In line with recent changes in European legislation, UK law now requires website operators to ask for a website user’s permission when placing certain kinds of cookie on their devices. Where consent is required, the law states that it should be “informed consent”. This increases the duty on website owners to ensure that visitors understand what cookies are and why the website operators want to use them.
The International Chamber of Commerce (UK) has outlined four categories of cookie (these are not definitive). Where a cookie does not fit into an appropriate category, website operators will have to devise their own descriptive wording and consent approach. Whatever mechanism is used, the user should be given a clear, informed choice.
Category 1: Strictly necessary cookies
These cookies are essential in order to enable you to move around the website and use its features, such as accessing secure areas of the website. Without these cookies services you have asked for, like shopping baskets or e-billing, cannot be provided.
- Remembering previous actions when navigating back to a page in the same session.
- Managing and passing security tokens to different services within a website to identify the visitor’s status (e.g. logged in or not)
- To maintain tokens for the implementation of secure areas of the website
- To route customers to specific versions/applications of a service, such as might be used during a technical migration
These cookies must not be used
- To gather information that could be used for marketing to the user.
- To remember customer preferences or user ID’s outside a single session (unless the user has requested this function).
|For those types of cookies that are strictly necessary, no consent is required.|
Category 2: Performance cookies
- Web analytics — where the data collected is limited to the website operator’s use only, for managing the performance and design of the site.
- Ad response rates — where the data is used exclusively for calculating response rates (click-through rates) to improve the effectiveness of advertising purchased on a site external to the destination website.
- Affiliate tracking — where the cookie is used to let affiliates know that a visitor to a site visited a partner site some time later and if that visit resulted in the use or purchase of a product or service, including details of the product and service purchased.
- Error management — typically this will be to support service improvement or complaint management and will generally be closely linked with web analytics.
- Testing designs — Testing variations of design, typically using A/B or multivariate testing, to ensure a consistent look and feel is maintained for the user of the site in the current and subsequent sessions.
“By using our [website][online service], you agree that we can place performance cookies on your device These cookies don’t collect information that identifies a visitor. All information collected by these cookies is anonymous.”
Category 3: Functionality cookies
These cookies are used to remember customer selections that change the way the site behaves or looks. It might also include cookies that are used to deliver a specific function. The information these cookies collect may be anonymised and they cannot track your browsing activity on other websites.
- Remembering settings a user has applied to a website such as layout, font size, colours etc.
- Remembering a choice such as not to be asked again to fill in a questionnaire.
- Detecting if a service has already been offered, e.g. a tutorial on future visits to the website.

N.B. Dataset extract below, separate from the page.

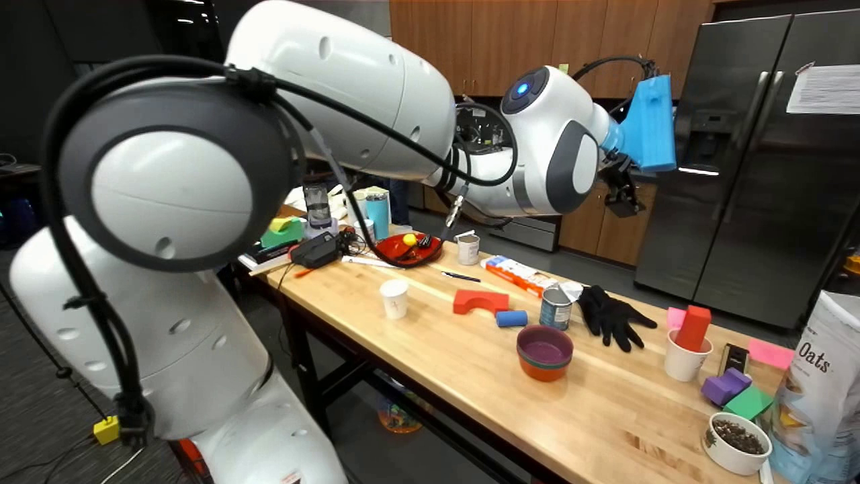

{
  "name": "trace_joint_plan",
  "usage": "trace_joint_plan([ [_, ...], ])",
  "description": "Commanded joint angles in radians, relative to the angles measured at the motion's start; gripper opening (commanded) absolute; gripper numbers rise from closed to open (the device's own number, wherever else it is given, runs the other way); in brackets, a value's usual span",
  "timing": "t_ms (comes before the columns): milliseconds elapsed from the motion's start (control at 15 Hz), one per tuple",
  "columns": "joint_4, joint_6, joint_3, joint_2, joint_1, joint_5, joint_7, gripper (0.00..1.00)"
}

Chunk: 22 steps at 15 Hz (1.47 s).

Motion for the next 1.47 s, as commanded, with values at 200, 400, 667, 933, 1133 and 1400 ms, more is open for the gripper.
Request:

- Providing information to allow an optional service to function e.g. a live chat session.
- Fulfilling a request by the user such as submitting a comment.
“By using our [website][online service], you agree that we can place functionality (persistent/session) cookies on your device. These cookies allow the website to remember choices you make (such as your user name, language or the region you are in) and provide enhanced, more personal features.”
Category 4: Targeting cookies (aka advertising cookies)
These cookies are used to deliver adverts more relevant to you and your interests. They are usually placed by 3rd party advertising networks with the website operator’s permission. They remember that you have visited a website and this information is shared with other organisations such as advertisers.
- Cookies placed by advertising networks to collect browsing habits in order to target relevant adverts to the user.
- Cookies placed by advertising networks in conjunction with a service implemented by the website to increase functionality, such as commenting on a blog, adding a site to the user’s social network, providing maps or counters of visitors to a site.
“By using our [website][online service], you agree that we can place advertising (persistent/session) cookies on your device. These cookies are used to deliver adverts more relevant to you and your interests They may also used to limit the number of times you see an advertisement as well as help measure the effectiveness of an advertising campaign.”